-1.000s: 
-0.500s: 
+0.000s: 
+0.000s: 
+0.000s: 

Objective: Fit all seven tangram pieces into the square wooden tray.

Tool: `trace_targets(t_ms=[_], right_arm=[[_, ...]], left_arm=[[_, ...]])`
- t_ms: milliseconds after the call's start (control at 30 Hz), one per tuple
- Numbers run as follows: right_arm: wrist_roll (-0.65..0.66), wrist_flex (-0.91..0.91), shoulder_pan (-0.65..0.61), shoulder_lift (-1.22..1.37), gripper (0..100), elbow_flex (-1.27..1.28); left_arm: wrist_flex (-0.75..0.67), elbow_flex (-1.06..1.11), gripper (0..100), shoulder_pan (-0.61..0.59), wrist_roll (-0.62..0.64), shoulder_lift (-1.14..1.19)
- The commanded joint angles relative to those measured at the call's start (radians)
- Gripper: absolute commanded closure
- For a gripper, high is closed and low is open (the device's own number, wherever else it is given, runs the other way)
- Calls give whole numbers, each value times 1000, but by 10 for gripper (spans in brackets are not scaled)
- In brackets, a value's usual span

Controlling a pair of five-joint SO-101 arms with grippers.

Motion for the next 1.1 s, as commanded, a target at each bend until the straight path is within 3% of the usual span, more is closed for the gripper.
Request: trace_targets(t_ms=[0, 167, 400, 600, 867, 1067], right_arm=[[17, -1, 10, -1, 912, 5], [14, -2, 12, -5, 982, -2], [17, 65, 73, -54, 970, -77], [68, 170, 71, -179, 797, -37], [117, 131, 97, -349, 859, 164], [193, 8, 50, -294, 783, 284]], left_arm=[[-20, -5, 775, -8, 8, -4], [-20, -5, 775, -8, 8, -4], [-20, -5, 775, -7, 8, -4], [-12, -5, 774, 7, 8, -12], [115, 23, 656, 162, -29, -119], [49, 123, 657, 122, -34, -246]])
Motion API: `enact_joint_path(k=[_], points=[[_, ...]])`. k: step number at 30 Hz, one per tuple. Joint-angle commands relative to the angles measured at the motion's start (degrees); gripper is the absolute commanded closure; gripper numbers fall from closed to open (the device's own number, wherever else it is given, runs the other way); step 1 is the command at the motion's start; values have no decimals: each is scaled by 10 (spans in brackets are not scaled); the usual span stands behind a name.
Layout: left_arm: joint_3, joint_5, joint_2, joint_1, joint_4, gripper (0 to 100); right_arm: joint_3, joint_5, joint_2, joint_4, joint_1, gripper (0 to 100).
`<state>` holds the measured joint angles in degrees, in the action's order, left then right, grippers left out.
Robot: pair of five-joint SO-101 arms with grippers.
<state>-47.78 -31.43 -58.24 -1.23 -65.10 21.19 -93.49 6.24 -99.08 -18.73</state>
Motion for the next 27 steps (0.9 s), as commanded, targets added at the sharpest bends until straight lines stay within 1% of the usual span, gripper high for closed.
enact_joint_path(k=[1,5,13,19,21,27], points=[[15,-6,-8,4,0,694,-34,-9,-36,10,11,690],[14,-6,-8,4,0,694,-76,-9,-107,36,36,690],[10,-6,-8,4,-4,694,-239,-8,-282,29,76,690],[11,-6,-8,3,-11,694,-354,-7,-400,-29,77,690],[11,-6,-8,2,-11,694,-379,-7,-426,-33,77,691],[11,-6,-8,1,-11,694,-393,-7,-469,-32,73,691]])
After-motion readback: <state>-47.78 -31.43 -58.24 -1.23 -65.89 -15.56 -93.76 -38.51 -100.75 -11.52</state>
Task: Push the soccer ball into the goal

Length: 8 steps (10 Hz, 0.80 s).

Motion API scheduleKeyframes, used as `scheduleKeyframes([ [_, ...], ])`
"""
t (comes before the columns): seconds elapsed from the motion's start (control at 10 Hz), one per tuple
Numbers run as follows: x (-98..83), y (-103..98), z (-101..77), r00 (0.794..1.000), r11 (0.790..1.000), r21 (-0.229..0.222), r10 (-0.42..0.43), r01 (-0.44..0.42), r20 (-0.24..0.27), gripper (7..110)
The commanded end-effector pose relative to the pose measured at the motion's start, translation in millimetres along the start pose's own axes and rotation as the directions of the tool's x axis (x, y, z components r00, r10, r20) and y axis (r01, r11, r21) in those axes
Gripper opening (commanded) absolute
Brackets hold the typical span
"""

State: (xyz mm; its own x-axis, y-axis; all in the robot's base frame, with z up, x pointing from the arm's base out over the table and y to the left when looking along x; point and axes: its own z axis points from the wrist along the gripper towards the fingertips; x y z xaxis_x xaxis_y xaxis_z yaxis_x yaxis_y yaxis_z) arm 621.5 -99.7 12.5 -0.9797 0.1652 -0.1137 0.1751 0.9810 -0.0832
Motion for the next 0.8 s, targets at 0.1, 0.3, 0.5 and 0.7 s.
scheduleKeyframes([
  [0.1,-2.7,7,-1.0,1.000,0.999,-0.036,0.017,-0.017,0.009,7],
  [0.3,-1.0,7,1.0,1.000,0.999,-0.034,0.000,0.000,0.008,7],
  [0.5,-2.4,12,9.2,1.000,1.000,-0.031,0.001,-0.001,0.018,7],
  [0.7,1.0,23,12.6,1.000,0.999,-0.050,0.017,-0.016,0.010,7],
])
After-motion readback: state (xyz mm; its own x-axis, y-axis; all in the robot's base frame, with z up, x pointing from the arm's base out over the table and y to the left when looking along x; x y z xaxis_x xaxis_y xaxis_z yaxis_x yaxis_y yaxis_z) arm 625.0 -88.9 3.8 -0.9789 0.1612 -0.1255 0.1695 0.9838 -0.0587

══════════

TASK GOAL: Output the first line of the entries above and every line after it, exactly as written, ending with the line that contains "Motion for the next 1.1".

REPLY:
-1.000s: 
-0.500s: 
+0.000s: 
+0.000s: 
+0.000s: 

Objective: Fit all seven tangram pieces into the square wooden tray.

Tool: `trace_targets(t_ms=[_], right_arm=[[_, ...]], left_arm=[[_, ...]])`
- t_ms: milliseconds after the call's start (control at 30 Hz), one per tuple
- Numbers run as follows: right_arm: wrist_roll (-0.65..0.66), wrist_flex (-0.91..0.91), shoulder_pan (-0.65..0.61), shoulder_lift (-1.22..1.37), gripper (0..100), elbow_flex (-1.27..1.28); left_arm: wrist_flex (-0.75..0.67), elbow_flex (-1.06..1.11), gripper (0..100), shoulder_pan (-0.61..0.59), wrist_roll (-0.62..0.64), shoulder_lift (-1.14..1.19)
- The commanded joint angles relative to those measured at the call's start (radians)
- Gripper: absolute commanded closure
- For a gripper, high is closed and low is open (the device's own number, wherever else it is given, runs the other way)
- Calls give whole numbers, each value times 1000, but by 10 for gripper (spans in brackets are not scaled)
- In brackets, a value's usual span

Controlling a pair of five-joint SO-101 arms with grippers.

Motion for the next 1.1 s, as commanded, a target at each bend until the straight path is within 3% of the usual span, more is closed for the gripper.

Nothing else is required for this exercise.